Mueganos are typical candy in central Mexico, around Puebla and Tlaxcala. Although you have probably eaten them or heard about them, do you know what they are made of?
In Mexico, there is an excellent variety of dishes and sweets, such as the “glorias” from the north side of the country.
However, there is another popular candy that some people believe originates in Puebla and others in Tlaxcala; I am talking about mueganos, a product that also gives rise to a Mexican phrase: “Together as mueganos.”
What is striking about this candy is that it is made up of small squares or disproportionate circles characterized by a brown color.
History of Mueganos
The origin of mueganos dates back to 1905. It is believed that these sweets emerged in Tehuacan Puebla and that the confectioner Flora Álvarez was the one who created them.
However, they were different from how we know them today since they were apparently glued to a wafer.
On the other hand, other people claim that mueganos originated in Huamantla Tlaxcala, thanks to Aurelio Martínez, who created these sweets in 1938.
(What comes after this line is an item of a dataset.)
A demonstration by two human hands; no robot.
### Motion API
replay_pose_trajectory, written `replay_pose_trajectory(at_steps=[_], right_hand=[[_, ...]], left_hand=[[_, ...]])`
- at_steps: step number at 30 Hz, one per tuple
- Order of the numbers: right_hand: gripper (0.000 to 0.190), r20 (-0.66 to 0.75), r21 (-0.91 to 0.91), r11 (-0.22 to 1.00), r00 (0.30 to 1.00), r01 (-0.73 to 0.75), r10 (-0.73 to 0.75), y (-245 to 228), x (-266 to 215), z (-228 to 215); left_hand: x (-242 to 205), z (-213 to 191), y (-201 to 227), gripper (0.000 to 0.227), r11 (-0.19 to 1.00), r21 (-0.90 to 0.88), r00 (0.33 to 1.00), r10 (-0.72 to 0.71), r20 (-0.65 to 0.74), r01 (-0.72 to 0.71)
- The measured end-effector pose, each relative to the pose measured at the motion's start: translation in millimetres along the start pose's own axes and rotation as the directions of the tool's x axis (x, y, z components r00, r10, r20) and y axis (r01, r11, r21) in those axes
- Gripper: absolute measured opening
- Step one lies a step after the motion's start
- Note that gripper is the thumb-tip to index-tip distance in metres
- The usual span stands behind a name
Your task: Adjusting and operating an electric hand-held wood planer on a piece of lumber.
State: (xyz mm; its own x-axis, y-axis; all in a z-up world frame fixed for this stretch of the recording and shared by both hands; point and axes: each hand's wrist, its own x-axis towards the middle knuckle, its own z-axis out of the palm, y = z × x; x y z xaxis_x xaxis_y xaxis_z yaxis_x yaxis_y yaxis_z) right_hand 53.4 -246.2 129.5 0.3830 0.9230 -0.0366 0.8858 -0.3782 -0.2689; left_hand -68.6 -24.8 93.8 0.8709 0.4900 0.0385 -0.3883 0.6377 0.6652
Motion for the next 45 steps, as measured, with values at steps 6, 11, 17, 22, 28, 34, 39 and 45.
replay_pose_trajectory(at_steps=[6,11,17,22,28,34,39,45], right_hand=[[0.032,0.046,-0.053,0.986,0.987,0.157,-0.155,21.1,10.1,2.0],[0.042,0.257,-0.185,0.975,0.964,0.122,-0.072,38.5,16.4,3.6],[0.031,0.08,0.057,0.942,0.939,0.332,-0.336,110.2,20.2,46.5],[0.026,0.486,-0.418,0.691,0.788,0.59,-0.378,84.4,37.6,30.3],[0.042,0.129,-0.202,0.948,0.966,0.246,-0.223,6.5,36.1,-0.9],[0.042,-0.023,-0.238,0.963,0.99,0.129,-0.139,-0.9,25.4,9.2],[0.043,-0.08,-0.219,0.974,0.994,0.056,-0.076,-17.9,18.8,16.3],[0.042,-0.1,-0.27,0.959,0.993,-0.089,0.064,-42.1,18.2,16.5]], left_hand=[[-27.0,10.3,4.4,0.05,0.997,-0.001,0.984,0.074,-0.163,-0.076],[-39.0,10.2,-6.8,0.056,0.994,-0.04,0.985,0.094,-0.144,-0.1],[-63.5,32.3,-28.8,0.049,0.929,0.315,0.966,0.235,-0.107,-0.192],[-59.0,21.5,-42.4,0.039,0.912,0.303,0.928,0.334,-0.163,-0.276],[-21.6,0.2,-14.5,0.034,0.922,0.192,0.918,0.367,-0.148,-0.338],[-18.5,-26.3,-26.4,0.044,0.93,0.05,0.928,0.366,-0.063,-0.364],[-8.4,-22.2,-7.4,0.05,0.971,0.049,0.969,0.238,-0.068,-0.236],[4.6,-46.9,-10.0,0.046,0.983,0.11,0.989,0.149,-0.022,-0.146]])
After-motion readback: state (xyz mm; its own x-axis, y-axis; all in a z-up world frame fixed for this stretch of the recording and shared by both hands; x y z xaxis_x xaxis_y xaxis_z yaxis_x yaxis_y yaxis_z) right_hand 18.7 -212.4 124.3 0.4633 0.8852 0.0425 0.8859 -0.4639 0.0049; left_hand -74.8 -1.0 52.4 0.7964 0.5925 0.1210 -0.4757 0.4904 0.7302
Although it is unknown who created them and where they come from, no one can deny that they are delicious.
What are Mueganos made of?
These delicacies are made of little flour squares, put into boiling oil to make them puffy and crunchy, then pressed together.
The honey used for this recipe is piloncillo, sugar, cinnamon, and water. All this is mixed until a somewhat sticky substance of brown color is obtained.
Afterward, the squares are joined together with the honey; some mueganos can measure up to 10 centimeters in diameter.
Again, mueganos are a highly traditional candy in Puebla and Tlaxcala.
Although nowadays they can be found at any time of the year, traditionally, their sale began during the Christmas holidays and ended at Easter, when bakers and artisan candy makers made them.
Their consumption was prevalent, and they were sold from the most elegant cafés to street stalls.
During the 19th century, muegano sellers had hilarious and witty advertisements, and no one could remain serious when biting into one of these delicacies.
Fortunately, making them at home is easier than it seems; this is the most popular recipe used today. Enjoy!
Ingredients (10 servings):
- 1/2 small cone (50 grams) of piloncillo
- 1 cup of water
- 4 cups (500 gms) flour
- 2 teaspoons baking powder
- 1 teaspoon salt
- 1 egg
- Enough vegetable oil
- Chop the piloncillo and boil it with half the water until it thickens. Cool. Mix the flour, baking powder, and salt separately in a bowl.
- Place the egg and the piloncillo in the center. Add the remaining water and knead until obtaining a smooth dough and let it rest for 40 minutes.
- After this time, roll out the dough until it is very thin and cut small squares or diamonds.
- Heat the oil to 200 degrees Celsius – or until a little of the dough bubbles abundantly – and fry the pasta squares until golden brown.
- Dry on absorbent paper.
- Let the fried dough dry for a few hours to make it crispier.
- To assemble, boil the piloncillo with water and cinnamon. When it thickens, remove the cinnamon and boil until a drop in cold water makes it firm.
- Carefully stick the mueganos with the honey.
Another delicious way to prepare this recipe is to serve the fried squares in a deep dish and dip them in a light piloncillo honey similar to fritters.
7 Quick facts
- The word muegano refers to the popular Mexican phrase: walk like mueganos, this is explained by sociologist Fernando Escalante, who proposes the Theory of Muegano where he makes an analogy and says that the muegano is a form of socializing.
- The beginnings of the preparation of mueganos in Huamantla were in 1938, Mr. Aurelio Martínez Calva, along with a friend, were the ones who started in the preparation of these traditional desserts in Tlaxcala.
- These sticky sweets are prepared with a dough similar to that of the fritters. You can find several versions depending on the place where they are prepared; at first glance, the mueganos are glued flour balls covered with caramel.
- There is also another type made with corn dough mixed with cheese, baking powder, salt, and milk; with the dough, a ball of 2 cm in diameter is formed and pressed in the center to give it a shape similar to a donut, but without a hole; it is fried in lard and bathed with piloncillo honey.
- In Huamantla, the muegano season starts on Ash Wednesday and concludes until Easter, especially on Fridays, in what many call “Viernes de muéganos” where they prepare a series of cultural events with different activities of stained glass and illuminated lanterns.
- The traditional candy versions of Huamantla have crossed borders for many decades since they are the only mueganos of their kind and have exquisite flavor in the country.
- Different bakeries have sold their mueganos to tourists from all over the world who visit the municipality; in addition, bakeries have managed to send their sweets to places like the United States, Canada, and Brazil.